# WORK ITEM
All of the entries below should be copied exactly as they appear.

# Items from a data source
────────────────

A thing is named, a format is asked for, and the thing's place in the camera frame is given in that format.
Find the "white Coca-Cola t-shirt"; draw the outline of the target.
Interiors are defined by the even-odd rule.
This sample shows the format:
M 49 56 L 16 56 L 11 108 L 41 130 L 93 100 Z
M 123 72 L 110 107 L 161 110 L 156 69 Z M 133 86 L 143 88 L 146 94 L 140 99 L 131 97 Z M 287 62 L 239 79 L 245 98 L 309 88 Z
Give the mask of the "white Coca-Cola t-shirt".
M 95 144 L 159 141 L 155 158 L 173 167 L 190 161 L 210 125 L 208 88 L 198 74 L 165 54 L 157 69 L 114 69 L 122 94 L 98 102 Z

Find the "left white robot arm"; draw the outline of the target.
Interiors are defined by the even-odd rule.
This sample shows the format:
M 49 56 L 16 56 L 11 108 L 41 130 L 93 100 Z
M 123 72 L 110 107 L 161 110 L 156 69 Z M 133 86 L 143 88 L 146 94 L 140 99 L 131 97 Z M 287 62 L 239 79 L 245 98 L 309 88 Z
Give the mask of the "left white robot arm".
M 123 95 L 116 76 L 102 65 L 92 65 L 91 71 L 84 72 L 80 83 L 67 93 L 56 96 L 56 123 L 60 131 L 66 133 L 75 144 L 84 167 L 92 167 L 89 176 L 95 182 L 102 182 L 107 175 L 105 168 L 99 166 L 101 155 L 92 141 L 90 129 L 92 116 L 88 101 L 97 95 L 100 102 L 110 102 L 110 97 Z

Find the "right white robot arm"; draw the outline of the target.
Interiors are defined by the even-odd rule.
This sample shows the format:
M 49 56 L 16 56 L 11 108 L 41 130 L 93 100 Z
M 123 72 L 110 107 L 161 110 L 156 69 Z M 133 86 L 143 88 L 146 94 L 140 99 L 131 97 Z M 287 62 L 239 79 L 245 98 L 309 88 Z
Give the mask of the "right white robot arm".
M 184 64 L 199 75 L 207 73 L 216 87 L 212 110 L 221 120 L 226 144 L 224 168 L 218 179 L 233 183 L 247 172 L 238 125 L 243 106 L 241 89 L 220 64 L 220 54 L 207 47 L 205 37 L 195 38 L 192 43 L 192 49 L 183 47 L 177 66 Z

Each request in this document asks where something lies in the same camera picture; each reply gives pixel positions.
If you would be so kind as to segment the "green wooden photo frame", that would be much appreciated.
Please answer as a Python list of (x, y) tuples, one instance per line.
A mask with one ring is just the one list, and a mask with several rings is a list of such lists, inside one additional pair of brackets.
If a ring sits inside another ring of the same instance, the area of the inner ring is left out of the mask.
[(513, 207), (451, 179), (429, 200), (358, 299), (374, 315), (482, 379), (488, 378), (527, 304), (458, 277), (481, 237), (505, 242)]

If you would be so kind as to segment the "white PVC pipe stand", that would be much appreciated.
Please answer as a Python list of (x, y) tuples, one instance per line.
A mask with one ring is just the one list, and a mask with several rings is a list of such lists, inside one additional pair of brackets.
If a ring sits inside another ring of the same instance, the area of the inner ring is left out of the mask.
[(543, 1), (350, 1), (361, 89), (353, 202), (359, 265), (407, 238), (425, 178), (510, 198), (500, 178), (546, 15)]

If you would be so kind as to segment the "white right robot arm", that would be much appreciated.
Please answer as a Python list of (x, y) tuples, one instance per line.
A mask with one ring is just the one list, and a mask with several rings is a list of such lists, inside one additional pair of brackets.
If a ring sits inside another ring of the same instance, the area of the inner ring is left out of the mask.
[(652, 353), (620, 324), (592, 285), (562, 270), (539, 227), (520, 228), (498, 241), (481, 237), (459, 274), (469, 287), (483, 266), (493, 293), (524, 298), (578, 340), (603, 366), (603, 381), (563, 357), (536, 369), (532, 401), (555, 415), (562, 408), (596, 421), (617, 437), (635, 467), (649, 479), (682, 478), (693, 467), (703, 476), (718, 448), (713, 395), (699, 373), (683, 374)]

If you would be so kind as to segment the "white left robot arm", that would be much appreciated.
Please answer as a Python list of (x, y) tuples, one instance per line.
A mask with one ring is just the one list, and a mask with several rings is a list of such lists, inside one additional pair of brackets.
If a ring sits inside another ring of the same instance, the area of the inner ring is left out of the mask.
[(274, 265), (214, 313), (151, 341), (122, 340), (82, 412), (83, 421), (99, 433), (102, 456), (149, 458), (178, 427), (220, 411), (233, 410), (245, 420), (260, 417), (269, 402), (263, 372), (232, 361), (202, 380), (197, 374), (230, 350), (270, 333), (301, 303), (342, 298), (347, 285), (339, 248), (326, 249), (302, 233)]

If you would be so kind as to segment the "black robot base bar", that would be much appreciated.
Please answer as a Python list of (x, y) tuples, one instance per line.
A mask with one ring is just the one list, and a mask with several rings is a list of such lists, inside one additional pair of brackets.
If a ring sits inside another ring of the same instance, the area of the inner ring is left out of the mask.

────────────────

# ANSWER TO THE EXERCISE
A thing is named, a format is asked for, and the thing's place in the camera frame is given in that format.
Find the "white Coca-Cola t-shirt"; draw the outline of the target.
Interiors are defined by the even-odd rule.
This sample shows the format:
M 49 56 L 16 56 L 11 108 L 41 130 L 93 100 Z
M 123 72 L 110 107 L 161 110 L 156 69 Z M 133 86 L 143 88 L 146 94 L 140 99 L 131 97 Z M 287 62 L 239 79 L 245 98 L 309 88 Z
Give the mask of the "white Coca-Cola t-shirt".
M 95 144 L 159 141 L 155 158 L 173 167 L 190 161 L 210 125 L 208 88 L 198 74 L 165 54 L 157 69 L 114 69 L 122 94 L 98 102 Z

Find the "left white robot arm"; draw the outline of the target.
Interiors are defined by the even-odd rule.
This sample shows the format:
M 49 56 L 16 56 L 11 108 L 41 130 L 93 100 Z
M 123 72 L 110 107 L 161 110 L 156 69 Z M 133 86 L 143 88 L 146 94 L 140 99 L 131 97 Z M 287 62 L 239 79 L 245 98 L 309 88 Z
Give the mask of the "left white robot arm".
M 123 95 L 116 76 L 102 65 L 92 65 L 91 71 L 84 72 L 80 83 L 67 93 L 56 96 L 56 123 L 60 131 L 66 133 L 75 144 L 84 167 L 92 167 L 89 176 L 95 182 L 102 182 L 107 175 L 105 168 L 99 166 L 101 155 L 92 141 L 90 129 L 92 116 L 88 101 L 97 95 L 100 102 L 110 102 L 110 97 Z

Find the "right white robot arm"; draw the outline of the target.
Interiors are defined by the even-odd rule.
This sample shows the format:
M 49 56 L 16 56 L 11 108 L 41 130 L 93 100 Z
M 123 72 L 110 107 L 161 110 L 156 69 Z M 133 86 L 143 88 L 146 94 L 140 99 L 131 97 Z M 287 62 L 239 79 L 245 98 L 309 88 Z
Give the mask of the "right white robot arm".
M 184 64 L 199 75 L 207 73 L 216 87 L 212 110 L 221 120 L 226 144 L 224 168 L 218 179 L 233 183 L 247 172 L 238 125 L 243 106 L 241 89 L 220 64 L 220 54 L 207 47 L 205 37 L 195 38 L 192 43 L 192 49 L 183 47 L 177 66 Z

Each request in this document asks where something lies in the same camera picture; each reply gives pixel positions.
If you would be so kind as to segment the "green wooden photo frame", that would be much appreciated.
Please answer as a Python list of (x, y) tuples, one instance per line.
A mask with one ring is just the one list, and a mask with several rings is a list of such lists, inside one additional pair of brackets.
If a ring sits inside another ring of the same instance, the area of the inner ring is left out of the mask.
[(513, 207), (451, 179), (429, 200), (358, 299), (374, 315), (482, 379), (488, 378), (527, 304), (458, 277), (481, 237), (505, 242)]

If you would be so kind as to segment the "white PVC pipe stand", that would be much appreciated.
Please answer as a Python list of (x, y) tuples, one instance per line.
A mask with one ring is just the one list, and a mask with several rings is a list of such lists, inside one additional pair of brackets.
If a ring sits inside another ring of the same instance, the area of the inner ring is left out of the mask.
[(543, 1), (350, 1), (361, 89), (353, 202), (359, 265), (407, 238), (425, 178), (510, 198), (500, 178), (546, 15)]

If you would be so kind as to segment the "white right robot arm", that would be much appreciated.
Please answer as a Python list of (x, y) tuples, one instance per line.
A mask with one ring is just the one list, and a mask with several rings is a list of such lists, inside one additional pair of brackets.
If a ring sits inside another ring of the same instance, the area of the inner ring is left out of the mask.
[(652, 353), (620, 324), (592, 285), (562, 270), (539, 227), (520, 228), (498, 241), (481, 237), (459, 274), (469, 287), (483, 266), (493, 293), (524, 298), (578, 340), (603, 366), (603, 381), (563, 357), (536, 369), (532, 401), (555, 415), (562, 408), (596, 421), (617, 437), (635, 467), (649, 479), (682, 478), (693, 467), (703, 476), (718, 448), (713, 395), (699, 373), (683, 374)]

If you would be so kind as to segment the "white left robot arm", that would be much appreciated.
Please answer as a Python list of (x, y) tuples, one instance per line.
A mask with one ring is just the one list, and a mask with several rings is a list of such lists, inside one additional pair of brackets.
If a ring sits inside another ring of the same instance, the area of the inner ring is left out of the mask.
[(274, 265), (214, 313), (151, 341), (122, 340), (82, 412), (83, 421), (99, 433), (102, 456), (149, 458), (178, 427), (220, 411), (233, 410), (245, 420), (260, 417), (269, 402), (263, 372), (232, 361), (202, 380), (197, 374), (230, 350), (270, 333), (301, 303), (342, 298), (347, 285), (339, 248), (326, 249), (302, 233)]

If you would be so kind as to segment the "black robot base bar", that would be much appreciated.
Please answer as a Python list of (x, y) tuples, one instance per line.
A mask with one ring is just the one list, and a mask with several rings is a list of such lists, inside one additional pair of brackets.
If a ring sits inside another ring of the same instance, the area of the inner ring is left out of the mask.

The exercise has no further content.